You know, I have supported the ethanol industry since the early 1970’s after the 1st OPEC oil embargo. But we were given the choice about to use or not to use.
BAck in the 70’s there was a lot of alternative energy talk.
Oil prices went down. We found more foreign supplies to offset the new, hard line EPA restrictions.

Of all those technologys introduced during that period, only ethanol kept in production.

Wind the clock forward to 2004 when oil prices began spiking (and imports were over 60% compared to 30% in the 70’s) and the talk came back about all those wonderful technologies that will deliver the energy we need to our doorstep.

The difference between then and now is that now the government is forcing consumers to make choices on alternate energy, instead of the free market making those choices. We have plenty of domestic oil in North America.
But since government requires, and issues the permission slip to develop those oil fields they have taken away our choices. Free enterprise no longer dominates the energy market (or any other market for that matter).

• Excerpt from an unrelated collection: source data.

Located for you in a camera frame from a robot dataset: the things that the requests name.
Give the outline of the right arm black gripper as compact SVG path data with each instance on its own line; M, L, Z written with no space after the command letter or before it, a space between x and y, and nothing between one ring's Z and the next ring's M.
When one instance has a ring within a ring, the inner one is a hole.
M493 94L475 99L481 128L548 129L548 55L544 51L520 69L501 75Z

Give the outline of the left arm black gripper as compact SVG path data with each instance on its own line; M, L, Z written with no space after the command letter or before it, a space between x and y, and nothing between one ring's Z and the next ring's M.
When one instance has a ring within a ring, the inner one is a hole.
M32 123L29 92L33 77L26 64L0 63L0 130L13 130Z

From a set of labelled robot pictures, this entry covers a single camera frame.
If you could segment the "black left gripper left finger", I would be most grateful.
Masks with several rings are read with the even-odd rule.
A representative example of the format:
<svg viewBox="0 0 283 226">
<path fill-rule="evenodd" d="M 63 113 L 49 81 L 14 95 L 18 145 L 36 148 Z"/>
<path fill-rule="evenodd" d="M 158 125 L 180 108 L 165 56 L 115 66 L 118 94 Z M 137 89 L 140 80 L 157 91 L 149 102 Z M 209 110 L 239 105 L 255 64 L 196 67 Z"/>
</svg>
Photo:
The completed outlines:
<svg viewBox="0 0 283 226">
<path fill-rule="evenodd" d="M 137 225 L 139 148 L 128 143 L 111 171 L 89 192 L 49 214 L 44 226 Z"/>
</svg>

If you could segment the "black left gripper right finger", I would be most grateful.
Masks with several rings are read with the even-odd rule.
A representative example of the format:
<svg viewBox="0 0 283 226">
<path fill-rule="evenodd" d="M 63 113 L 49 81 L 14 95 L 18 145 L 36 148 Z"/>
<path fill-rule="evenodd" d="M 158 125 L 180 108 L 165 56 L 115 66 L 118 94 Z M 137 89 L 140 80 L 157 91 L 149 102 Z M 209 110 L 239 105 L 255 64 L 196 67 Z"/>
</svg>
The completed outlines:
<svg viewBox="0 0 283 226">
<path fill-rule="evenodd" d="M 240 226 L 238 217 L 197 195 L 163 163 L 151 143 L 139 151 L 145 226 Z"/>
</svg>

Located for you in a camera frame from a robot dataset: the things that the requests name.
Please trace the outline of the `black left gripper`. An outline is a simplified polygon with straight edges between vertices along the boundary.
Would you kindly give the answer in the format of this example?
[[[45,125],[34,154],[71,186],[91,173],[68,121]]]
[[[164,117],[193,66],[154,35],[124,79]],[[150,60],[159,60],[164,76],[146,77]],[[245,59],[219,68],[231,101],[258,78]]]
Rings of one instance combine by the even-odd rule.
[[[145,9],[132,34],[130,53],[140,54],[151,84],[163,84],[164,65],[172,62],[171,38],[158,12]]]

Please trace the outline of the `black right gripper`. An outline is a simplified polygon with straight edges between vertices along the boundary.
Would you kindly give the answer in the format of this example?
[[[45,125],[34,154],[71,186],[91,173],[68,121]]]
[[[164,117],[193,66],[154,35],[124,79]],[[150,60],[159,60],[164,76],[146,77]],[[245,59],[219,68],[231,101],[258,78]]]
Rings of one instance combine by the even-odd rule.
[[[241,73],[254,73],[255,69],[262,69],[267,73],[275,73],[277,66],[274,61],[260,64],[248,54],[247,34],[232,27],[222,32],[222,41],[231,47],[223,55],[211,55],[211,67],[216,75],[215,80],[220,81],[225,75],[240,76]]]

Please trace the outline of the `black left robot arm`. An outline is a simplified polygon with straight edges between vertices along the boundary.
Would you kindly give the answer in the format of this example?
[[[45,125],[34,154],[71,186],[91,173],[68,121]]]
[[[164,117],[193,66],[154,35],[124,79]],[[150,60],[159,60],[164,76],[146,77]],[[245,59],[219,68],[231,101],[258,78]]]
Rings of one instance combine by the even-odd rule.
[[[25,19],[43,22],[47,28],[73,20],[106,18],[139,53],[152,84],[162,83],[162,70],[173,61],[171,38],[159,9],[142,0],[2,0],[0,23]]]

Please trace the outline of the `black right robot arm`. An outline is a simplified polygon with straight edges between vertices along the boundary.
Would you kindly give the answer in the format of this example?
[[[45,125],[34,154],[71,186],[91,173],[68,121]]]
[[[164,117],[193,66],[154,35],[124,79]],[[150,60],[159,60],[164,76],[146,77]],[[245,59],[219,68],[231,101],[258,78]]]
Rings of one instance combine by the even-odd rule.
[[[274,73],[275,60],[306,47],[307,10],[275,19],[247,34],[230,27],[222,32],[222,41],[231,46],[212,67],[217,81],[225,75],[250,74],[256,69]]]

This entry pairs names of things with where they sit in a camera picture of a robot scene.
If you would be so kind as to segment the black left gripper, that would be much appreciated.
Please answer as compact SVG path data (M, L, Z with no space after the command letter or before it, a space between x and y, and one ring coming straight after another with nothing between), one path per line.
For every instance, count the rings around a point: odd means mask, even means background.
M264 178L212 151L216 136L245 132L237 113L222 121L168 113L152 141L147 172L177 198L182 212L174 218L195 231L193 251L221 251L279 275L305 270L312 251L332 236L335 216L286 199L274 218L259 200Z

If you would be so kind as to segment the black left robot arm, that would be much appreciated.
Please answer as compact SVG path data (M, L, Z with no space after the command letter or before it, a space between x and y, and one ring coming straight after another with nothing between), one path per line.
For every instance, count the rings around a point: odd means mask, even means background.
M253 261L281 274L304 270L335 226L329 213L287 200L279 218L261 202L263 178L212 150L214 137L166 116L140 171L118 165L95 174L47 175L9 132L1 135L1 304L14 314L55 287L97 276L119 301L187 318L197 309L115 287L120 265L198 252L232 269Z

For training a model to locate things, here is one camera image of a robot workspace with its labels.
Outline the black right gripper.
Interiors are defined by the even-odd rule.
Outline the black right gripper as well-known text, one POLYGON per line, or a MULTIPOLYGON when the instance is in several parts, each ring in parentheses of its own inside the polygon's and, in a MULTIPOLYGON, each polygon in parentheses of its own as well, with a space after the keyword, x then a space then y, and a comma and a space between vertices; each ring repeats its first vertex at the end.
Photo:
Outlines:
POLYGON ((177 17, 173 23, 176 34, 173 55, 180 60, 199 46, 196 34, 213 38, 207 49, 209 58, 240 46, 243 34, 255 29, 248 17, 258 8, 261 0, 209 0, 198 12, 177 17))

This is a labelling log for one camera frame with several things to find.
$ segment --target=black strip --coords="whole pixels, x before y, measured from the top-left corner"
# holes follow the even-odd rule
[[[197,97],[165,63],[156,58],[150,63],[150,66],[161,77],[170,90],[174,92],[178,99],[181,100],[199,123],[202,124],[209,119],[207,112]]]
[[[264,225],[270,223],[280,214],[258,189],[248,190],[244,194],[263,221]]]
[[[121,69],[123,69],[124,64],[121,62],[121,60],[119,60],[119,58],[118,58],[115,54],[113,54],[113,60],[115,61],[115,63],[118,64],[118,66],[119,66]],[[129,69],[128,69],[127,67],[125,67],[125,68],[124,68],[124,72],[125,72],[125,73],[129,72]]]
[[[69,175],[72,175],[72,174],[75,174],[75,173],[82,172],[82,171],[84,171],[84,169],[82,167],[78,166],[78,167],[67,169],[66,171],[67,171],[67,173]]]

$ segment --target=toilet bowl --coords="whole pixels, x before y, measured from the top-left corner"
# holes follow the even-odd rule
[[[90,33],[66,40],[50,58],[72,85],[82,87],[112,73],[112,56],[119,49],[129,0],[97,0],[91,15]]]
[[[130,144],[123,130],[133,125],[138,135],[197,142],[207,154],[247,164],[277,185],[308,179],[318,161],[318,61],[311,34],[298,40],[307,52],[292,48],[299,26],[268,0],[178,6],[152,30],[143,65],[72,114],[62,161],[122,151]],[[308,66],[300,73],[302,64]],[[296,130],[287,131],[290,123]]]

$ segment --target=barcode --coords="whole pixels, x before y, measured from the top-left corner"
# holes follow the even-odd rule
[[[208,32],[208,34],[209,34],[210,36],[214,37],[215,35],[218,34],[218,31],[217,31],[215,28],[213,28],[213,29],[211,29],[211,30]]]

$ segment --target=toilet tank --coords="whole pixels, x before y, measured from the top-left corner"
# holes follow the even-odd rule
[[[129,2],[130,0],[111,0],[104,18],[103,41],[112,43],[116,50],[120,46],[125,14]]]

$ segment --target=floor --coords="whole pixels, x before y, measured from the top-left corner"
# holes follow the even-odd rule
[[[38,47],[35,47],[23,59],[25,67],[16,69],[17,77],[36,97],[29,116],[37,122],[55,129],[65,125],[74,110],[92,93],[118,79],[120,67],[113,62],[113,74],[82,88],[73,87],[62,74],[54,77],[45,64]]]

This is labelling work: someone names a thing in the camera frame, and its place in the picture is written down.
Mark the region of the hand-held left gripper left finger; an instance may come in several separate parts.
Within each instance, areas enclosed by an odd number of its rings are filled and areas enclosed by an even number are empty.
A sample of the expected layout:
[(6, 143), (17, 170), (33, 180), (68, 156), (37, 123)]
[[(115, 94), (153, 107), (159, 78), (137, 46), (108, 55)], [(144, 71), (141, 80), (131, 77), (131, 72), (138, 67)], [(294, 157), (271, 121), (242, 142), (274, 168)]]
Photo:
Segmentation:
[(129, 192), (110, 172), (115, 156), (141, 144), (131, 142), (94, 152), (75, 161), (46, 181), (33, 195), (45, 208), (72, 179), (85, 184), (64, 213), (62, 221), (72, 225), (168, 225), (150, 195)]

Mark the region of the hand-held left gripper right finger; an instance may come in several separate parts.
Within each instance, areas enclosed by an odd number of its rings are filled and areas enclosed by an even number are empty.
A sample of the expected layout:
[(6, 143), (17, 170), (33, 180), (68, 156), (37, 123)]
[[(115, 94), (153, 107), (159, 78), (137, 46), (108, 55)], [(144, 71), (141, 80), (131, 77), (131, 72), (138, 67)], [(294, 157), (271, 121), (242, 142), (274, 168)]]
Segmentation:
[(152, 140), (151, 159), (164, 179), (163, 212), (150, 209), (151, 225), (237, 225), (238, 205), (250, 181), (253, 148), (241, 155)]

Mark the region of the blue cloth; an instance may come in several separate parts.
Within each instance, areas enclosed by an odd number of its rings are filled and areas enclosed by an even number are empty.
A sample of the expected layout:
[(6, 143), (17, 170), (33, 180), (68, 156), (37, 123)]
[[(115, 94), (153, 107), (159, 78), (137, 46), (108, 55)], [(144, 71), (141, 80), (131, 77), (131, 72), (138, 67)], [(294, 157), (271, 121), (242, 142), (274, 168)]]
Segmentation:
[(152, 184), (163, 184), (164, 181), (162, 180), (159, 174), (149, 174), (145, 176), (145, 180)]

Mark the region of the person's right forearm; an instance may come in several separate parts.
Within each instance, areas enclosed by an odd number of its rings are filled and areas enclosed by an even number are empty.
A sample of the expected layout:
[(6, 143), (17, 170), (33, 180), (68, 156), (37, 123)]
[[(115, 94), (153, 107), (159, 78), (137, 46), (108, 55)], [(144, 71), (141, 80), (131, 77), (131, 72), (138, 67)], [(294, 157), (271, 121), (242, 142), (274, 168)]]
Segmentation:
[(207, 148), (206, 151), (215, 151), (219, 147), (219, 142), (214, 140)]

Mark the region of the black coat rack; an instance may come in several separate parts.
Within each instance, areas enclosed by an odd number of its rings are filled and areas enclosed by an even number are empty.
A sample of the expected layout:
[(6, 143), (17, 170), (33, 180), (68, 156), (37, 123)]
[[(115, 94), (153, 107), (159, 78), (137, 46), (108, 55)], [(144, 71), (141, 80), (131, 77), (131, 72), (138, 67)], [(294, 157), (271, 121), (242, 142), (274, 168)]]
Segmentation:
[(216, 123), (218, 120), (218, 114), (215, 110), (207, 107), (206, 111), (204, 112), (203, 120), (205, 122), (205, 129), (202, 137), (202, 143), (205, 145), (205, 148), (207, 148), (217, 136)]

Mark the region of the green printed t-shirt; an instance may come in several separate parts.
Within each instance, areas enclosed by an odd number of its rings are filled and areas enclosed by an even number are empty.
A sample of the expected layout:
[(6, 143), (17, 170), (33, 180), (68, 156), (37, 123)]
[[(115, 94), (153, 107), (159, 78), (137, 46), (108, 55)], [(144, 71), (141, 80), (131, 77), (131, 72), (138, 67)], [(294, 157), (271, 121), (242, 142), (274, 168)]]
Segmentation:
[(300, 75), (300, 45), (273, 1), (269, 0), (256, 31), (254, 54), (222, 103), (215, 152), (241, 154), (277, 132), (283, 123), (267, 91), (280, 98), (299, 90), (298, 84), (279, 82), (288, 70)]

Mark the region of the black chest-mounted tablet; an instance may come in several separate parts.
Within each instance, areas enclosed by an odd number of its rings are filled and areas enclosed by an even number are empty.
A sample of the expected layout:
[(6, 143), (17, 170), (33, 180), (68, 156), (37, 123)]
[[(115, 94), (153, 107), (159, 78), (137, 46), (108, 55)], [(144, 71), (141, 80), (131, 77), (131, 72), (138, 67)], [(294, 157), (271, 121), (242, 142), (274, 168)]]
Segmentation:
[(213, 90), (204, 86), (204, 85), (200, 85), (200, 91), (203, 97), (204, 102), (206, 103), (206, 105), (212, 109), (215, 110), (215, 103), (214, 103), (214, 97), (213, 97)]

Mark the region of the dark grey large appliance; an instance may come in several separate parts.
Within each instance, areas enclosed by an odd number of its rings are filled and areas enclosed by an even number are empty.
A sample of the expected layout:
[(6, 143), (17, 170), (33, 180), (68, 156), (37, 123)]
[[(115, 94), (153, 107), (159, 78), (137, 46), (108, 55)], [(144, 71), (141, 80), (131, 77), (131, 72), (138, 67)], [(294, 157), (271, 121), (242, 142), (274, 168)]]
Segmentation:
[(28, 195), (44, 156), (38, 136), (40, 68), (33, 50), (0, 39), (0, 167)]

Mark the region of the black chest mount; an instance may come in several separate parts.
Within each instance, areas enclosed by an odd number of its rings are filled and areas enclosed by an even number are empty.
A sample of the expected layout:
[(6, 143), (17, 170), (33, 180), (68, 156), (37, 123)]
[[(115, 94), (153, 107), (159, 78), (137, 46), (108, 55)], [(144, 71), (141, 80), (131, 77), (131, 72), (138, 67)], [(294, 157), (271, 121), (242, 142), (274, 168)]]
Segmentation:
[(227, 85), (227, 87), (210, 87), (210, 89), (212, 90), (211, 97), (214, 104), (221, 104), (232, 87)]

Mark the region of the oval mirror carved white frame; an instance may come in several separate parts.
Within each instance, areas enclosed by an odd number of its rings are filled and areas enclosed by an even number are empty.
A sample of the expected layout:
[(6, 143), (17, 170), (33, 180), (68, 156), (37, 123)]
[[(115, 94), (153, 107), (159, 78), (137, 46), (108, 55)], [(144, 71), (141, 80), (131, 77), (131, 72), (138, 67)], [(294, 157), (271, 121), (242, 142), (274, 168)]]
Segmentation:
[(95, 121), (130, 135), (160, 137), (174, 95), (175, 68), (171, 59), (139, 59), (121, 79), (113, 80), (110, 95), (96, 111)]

All energy alternatives require government sponsorship to succeed. Since government lacks success as a viable, fiscal, business operation, how can we depend on their leadership when there is no accountability of the leaders?

Ethanol is good for many people. Not good for many. Let them make that choice. Government is inept at making logical choices for the people.


10 posted on 11/26/2008 6:53:45 AM PST by o_zarkman44 (Since when is paying more, but getting less, considered Patriotic?)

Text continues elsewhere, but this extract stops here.